Who cares who they are or what they said? They enjoy the protection of the First Amendment, and, if Wall Street and the federal government can investigate and punish them, the federal government and Wall Street can investigate and punish anyone for their speech just because they don’t like who said it and what was said.
If I were a Redditor involved in this (and I may or may not be), I would refuse to cooperate in any federal investigation, and I would even seek proactive judicial relief on the investigation if necessary. If the federal government wants a fight, let them butt their head against the First Amendment.
4. Do you have any solutions?
Yes. Uncle Sam, investigate Wall Street’s activities on pulling stocks and cryptocurrencies as investment options. Wall Street, grow up and leverage artificial intelligence to stay abreast of developments like this again so you don’t get caught with your pants down again. America, stop being hysterical.
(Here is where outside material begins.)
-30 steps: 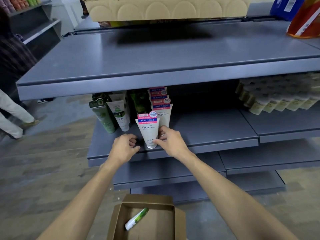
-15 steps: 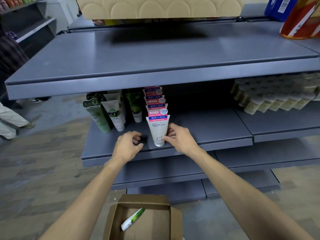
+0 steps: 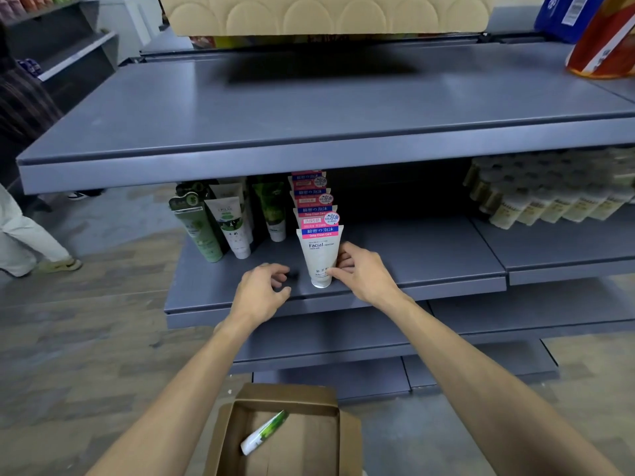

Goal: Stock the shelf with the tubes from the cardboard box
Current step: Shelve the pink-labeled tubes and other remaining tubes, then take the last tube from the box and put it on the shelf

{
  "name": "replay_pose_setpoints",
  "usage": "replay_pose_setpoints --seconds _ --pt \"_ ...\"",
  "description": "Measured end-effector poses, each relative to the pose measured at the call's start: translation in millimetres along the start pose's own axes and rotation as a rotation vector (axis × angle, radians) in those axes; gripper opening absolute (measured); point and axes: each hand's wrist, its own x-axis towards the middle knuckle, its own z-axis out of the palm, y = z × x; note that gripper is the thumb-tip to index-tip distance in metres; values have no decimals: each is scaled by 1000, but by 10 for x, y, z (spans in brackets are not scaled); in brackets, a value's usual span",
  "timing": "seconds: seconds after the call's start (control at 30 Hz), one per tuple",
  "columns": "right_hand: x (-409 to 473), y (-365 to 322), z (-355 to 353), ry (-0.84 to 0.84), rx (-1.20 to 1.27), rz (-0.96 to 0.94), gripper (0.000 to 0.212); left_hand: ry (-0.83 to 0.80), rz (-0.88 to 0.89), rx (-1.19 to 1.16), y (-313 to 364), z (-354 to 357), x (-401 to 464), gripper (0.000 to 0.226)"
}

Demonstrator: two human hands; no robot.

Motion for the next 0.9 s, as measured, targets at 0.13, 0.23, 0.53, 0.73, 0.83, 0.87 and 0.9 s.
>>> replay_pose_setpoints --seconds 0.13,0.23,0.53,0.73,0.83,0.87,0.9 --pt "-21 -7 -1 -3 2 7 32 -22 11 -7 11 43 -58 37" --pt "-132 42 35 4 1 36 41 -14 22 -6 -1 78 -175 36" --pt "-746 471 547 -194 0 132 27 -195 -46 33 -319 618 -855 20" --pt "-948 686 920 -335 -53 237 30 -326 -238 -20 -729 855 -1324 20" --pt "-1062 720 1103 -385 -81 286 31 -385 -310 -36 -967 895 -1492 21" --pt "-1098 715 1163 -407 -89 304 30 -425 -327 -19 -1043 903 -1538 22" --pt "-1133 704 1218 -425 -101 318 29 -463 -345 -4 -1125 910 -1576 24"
Markets are not eternal sentences of doom. They operate around natural equilibrium points. When the market operates around a natural equilibrium point, wins and losses are marginal and acceptable. When the market strays away from a natural equilibrium point, wins and losses reach levels that are eye-opening and “unacceptable” – whatever that means.
A market only strays away from a natural equilibrium point temporarily due to a knowledge gap. This is not a case where bad behavior created a knowledge gap. This is a situation where choices and investing strategies resulted in a knowledge gap. No one withheld information from anyone. Some people chose to avail themselves of that information. Others ignored it. They have each reaped the consequences.
Markets naturally return to a state of equilibrium. The road back is not always smooth. The federal government shouldn’t add any more bumps to that road.
The economy will not collapse. Let’s focus on protecting our First Amendment.